30

It fucking staggers me how many backend/devops-y people don't understand what a client side "request timeout" is, versus a server side one.

What does it mean:

The client was fed up with the servers bullshit, and decided to piss off and not wait around for the server to take forever to respond, because life's too short.

How not to solve/debug this issue:

- "I've checked the API request in tool xyz, and it works fine for me"

Congratulations, you've figured out how to call an API once, in isolation to the rest of the application, and without any excessive load. And using a different client to me, with a different configuration. Lets get back to actually looking at the issue shall we?

- "I only see HTTP 200's in the logs"

Yep, you probably will in most circumstances, because its the client complaining about it taking too long, not the server. If the server was telepathetic and knew what the client was thinking/doing at all times, we wouldn't have half of the errors we do.

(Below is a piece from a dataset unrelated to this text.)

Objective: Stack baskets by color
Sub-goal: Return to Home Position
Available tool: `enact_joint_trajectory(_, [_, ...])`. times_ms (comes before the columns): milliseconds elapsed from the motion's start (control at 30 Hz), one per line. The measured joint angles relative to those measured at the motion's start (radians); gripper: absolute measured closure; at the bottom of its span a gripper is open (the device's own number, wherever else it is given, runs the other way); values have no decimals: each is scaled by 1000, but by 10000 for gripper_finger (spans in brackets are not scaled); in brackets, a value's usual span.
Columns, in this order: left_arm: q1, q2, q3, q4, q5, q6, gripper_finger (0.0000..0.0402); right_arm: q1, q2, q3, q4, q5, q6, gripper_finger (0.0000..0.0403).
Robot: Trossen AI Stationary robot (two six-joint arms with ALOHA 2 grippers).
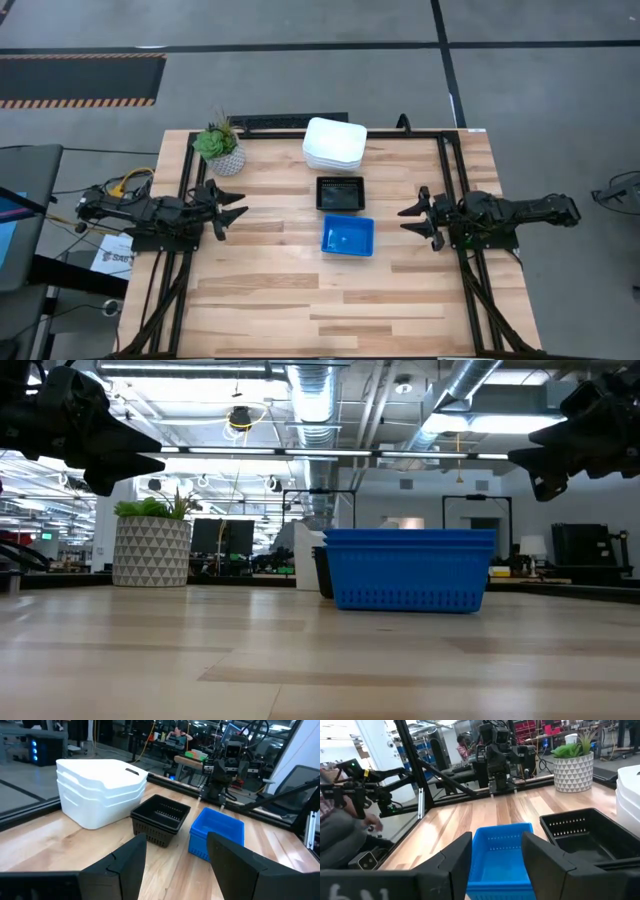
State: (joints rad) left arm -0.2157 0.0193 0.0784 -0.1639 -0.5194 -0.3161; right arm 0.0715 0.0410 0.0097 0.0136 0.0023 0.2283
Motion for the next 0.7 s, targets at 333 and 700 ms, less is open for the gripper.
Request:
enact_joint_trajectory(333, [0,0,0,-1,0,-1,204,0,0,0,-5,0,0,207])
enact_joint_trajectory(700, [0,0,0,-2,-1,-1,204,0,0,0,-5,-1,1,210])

- "Ah ok, I understand ... so how do I solve this?"

Your asking me? I don't fucking know, I didn't build the server! Put better logging in place and figure out why sometimes it takes forever.

Jesus fucking christ

Comments
  • 6
    You guy's hiring vegetables as dev ops folks or something?
  • 3
    This is why you always log response time people
  • 4
    Well, correct me please, but any 4xx is client fault, unless the server or whatever is in the middle is designed to not respond to that client or request configuration, in which case it will show up on the server logs.

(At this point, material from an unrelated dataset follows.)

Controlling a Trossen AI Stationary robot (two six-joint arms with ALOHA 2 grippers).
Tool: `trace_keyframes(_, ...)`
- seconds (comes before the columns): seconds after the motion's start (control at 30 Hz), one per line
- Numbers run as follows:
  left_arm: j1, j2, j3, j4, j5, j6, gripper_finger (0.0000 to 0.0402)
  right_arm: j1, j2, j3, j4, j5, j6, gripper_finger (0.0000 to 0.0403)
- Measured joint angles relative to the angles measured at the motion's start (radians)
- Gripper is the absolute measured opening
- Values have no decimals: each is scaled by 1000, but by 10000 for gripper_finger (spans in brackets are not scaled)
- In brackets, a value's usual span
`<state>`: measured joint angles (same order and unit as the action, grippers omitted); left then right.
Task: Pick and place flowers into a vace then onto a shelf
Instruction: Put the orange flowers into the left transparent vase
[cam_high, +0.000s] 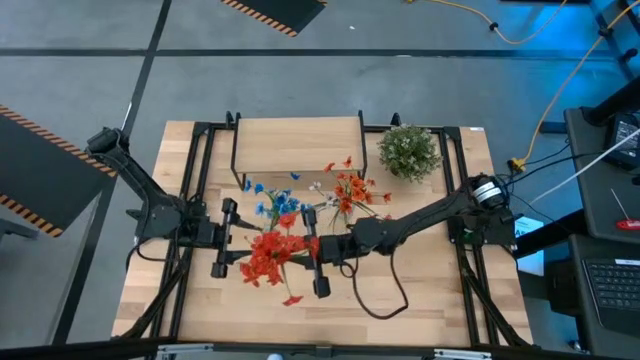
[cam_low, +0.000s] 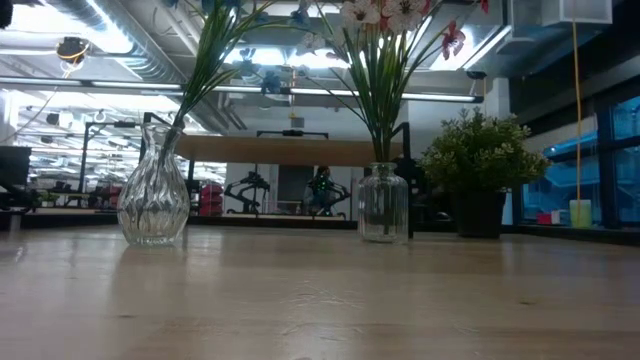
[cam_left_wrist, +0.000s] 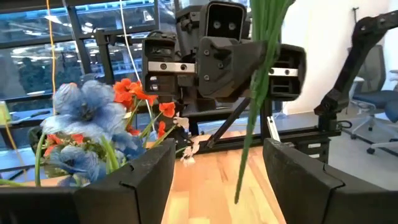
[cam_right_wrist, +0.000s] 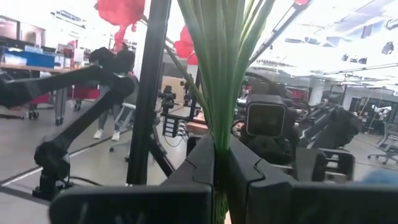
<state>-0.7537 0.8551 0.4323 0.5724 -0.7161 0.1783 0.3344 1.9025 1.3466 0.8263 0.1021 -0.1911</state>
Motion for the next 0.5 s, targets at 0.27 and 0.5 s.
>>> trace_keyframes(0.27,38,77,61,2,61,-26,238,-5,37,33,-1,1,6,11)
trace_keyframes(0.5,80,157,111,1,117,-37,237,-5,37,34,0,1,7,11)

    So, there are very few scenarios where backend / ops people would be able to help, so you either give them what to check specifically or debug your network and path to the server.

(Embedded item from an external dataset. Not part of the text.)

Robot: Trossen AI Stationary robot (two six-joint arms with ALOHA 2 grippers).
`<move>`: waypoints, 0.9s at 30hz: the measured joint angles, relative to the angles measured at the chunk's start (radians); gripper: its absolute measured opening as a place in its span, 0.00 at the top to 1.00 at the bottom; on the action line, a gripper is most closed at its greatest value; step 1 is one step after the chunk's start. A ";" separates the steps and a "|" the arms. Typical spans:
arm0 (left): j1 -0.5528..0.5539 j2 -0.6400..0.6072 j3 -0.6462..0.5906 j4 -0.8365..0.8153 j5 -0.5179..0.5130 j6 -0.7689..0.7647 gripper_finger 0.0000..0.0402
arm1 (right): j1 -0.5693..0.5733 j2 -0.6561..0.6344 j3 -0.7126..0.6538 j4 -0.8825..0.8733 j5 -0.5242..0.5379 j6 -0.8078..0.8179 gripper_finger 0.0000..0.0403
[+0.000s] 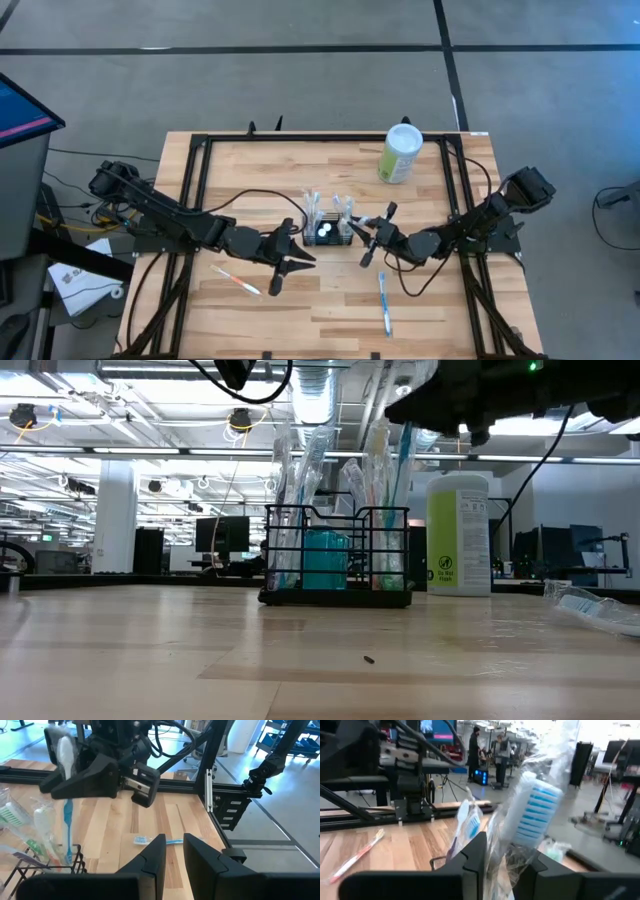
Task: Pick & Place toothbrushing station
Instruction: Put the left blue toothbrush into the right compartment of the organizer
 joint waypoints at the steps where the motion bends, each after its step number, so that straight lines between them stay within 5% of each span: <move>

    If the server is not getting anything, it is not the server's fault.

    So again, please correct me but it sounds you know what a client request tine out is, but have no clue how to fix it either.

    For all know, if I where one fo your backend engs, you either give me good shit to check, or I would blame your internet connection and even your computer.

    Chances are I will join in a debug call with you and everything will work fine.
  • 5
    A client side request timeout is very unspecific.

    What protocol?

    Who's involved?

    Proxying?

    Most likely you mean a timeout set in HTTP client, e.g. 2 mins.

    Client _should_ terminate properly the connection after 2 mins, but some implementations are fucked up.

    Server _could_ forcefully close lingering connections... Or they linger forever.

    If the server is swamped, logging won't help - overflow is most likely dropped silently. Monitoring is required.

    If a component in the middle, e.g. router / proxy / ... is at fault, the server logs will not be helpful at all as most likely the connection was dropped before it reached the server (frontend e.g. in proxy swamped, backend connection to server not established).

    The client itself can e.g. be a problem, too.

    Depending on what "client" is.

    If it's anything multithreaded / asynchronous / ... , it can be a lack of resources. Too few threads, threads block, softlock exhausting all available sockets / connections / ..., finally giving up and closing connections as nothing could be received.

    Server logs won't help here, as the client is bonkers.

    It's like playing russian roulette with a gatling gun.
  • 2
    @mundo03 HTTP 4xx are client issues, and the server only logs a 408 (server side timeout) when the server thinks the client is gone.

    If the issue is the server is taking too long to respond (e.g. database queries taking too long, bad logic causing long loops, lack of resources etc), the servers not going to log a 408. The server is going to try send the response, log the fact that it returned a HTTP 200, and then probably discover that the client is gone and may or may not log anything useful to denote this.

    The fact that the client side is reporting request timeout, and not "path not found", HTTP 404 etc, and the fact the server has a record of the request being received ... means there is not client side networking issue. The issue, is some problem on the server that sometimes the request takes 2 seconds and sometimes it takes over 30 seconds. I, as a client developer, have no idea why that is. Its up to backend guys to investigate, and not respond "I see HTTP 200's, its all fine"
  • 0
    @IntrusionCM your assuming i sent a mail to the backend / devops team saying "got a request time out please investigate" and nothing else

    I sent them the specific request, I sent them multiple timestamps for when it occurred, I sent examples of how and at what point in the app these are requested.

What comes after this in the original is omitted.